* _Provided material_:

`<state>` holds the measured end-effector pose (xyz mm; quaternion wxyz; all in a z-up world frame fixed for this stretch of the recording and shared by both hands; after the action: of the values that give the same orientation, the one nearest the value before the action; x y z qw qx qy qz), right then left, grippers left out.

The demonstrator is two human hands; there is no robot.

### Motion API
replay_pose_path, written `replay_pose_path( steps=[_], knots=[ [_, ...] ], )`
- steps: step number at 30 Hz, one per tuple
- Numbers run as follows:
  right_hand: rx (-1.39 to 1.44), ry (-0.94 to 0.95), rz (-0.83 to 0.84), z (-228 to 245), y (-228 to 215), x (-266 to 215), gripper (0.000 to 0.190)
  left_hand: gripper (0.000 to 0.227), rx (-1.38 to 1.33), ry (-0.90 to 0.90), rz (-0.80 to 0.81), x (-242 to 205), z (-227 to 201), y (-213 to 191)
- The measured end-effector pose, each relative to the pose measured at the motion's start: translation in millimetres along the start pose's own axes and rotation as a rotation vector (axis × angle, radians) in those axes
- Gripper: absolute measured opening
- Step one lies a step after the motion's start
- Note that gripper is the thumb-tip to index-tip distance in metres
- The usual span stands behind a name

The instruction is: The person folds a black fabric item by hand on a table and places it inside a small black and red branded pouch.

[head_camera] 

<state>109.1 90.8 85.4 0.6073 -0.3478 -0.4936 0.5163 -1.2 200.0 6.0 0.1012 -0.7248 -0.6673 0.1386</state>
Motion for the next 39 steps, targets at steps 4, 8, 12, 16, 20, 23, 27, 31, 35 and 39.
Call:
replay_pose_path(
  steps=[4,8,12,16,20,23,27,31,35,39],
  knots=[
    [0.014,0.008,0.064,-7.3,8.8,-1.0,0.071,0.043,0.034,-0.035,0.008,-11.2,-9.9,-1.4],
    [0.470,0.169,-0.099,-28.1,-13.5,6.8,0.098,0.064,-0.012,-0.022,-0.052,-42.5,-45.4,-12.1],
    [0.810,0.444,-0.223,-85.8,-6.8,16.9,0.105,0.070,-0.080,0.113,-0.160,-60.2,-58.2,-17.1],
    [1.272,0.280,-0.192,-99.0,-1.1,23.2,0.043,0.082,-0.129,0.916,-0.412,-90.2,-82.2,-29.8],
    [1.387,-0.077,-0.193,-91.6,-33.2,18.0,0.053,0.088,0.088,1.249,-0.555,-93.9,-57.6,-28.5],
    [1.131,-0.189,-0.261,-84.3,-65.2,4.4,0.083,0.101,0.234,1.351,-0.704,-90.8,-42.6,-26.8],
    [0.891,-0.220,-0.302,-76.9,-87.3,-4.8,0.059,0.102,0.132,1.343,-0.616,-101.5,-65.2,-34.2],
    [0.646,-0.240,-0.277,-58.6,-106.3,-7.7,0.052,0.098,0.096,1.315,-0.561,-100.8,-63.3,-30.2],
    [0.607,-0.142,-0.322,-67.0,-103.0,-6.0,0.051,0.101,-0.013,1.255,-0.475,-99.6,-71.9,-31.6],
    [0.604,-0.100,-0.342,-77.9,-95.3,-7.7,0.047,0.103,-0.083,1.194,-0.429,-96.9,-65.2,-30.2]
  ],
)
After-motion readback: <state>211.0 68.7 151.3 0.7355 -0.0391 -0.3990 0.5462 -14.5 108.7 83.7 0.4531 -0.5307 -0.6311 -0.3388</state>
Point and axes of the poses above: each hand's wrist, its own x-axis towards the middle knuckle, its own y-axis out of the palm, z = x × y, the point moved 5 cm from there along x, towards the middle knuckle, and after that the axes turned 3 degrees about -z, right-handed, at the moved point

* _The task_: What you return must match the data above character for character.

* _Solution_:
`<state>` holds the measured end-effector pose (xyz mm; quaternion wxyz; all in a z-up world frame fixed for this stretch of the recording and shared by both hands; after the action: of the values that give the same orientation, the one nearest the value before the action; x y z qw qx qy qz), right then left, grippers left out.

The demonstrator is two human hands; there is no robot.

### Motion API
replay_pose_path, written `replay_pose_path( steps=[_], knots=[ [_, ...] ], )`
- steps: step number at 30 Hz, one per tuple
- Numbers run as follows:
  right_hand: rx (-1.39 to 1.44), ry (-0.94 to 0.95), rz (-0.83 to 0.84), z (-228 to 245), y (-228 to 215), x (-266 to 215), gripper (0.000 to 0.190)
  left_hand: gripper (0.000 to 0.227), rx (-1.38 to 1.33), ry (-0.90 to 0.90), rz (-0.80 to 0.81), x (-242 to 205), z (-227 to 201), y (-213 to 191)
- The measured end-effector pose, each relative to the pose measured at the motion's start: translation in millimetres along the start pose's own axes and rotation as a rotation vector (axis × angle, radians) in those axes
- Gripper: absolute measured opening
- Step one lies a step after the motion's start
- Note that gripper is the thumb-tip to index-tip distance in metres
- The usual span stands behind a name

The instruction is: The person folds a black fabric item by hand on a table and places it inside a small black and red branded pouch.

[head_camera] 

<state>109.1 90.8 85.4 0.6073 -0.3478 -0.4936 0.5163 -1.2 200.0 6.0 0.1012 -0.7248 -0.6673 0.1386</state>
Motion for the next 39 steps, targets at steps 4, 8, 12, 16, 20, 23, 27, 31, 35 and 39.
Call:
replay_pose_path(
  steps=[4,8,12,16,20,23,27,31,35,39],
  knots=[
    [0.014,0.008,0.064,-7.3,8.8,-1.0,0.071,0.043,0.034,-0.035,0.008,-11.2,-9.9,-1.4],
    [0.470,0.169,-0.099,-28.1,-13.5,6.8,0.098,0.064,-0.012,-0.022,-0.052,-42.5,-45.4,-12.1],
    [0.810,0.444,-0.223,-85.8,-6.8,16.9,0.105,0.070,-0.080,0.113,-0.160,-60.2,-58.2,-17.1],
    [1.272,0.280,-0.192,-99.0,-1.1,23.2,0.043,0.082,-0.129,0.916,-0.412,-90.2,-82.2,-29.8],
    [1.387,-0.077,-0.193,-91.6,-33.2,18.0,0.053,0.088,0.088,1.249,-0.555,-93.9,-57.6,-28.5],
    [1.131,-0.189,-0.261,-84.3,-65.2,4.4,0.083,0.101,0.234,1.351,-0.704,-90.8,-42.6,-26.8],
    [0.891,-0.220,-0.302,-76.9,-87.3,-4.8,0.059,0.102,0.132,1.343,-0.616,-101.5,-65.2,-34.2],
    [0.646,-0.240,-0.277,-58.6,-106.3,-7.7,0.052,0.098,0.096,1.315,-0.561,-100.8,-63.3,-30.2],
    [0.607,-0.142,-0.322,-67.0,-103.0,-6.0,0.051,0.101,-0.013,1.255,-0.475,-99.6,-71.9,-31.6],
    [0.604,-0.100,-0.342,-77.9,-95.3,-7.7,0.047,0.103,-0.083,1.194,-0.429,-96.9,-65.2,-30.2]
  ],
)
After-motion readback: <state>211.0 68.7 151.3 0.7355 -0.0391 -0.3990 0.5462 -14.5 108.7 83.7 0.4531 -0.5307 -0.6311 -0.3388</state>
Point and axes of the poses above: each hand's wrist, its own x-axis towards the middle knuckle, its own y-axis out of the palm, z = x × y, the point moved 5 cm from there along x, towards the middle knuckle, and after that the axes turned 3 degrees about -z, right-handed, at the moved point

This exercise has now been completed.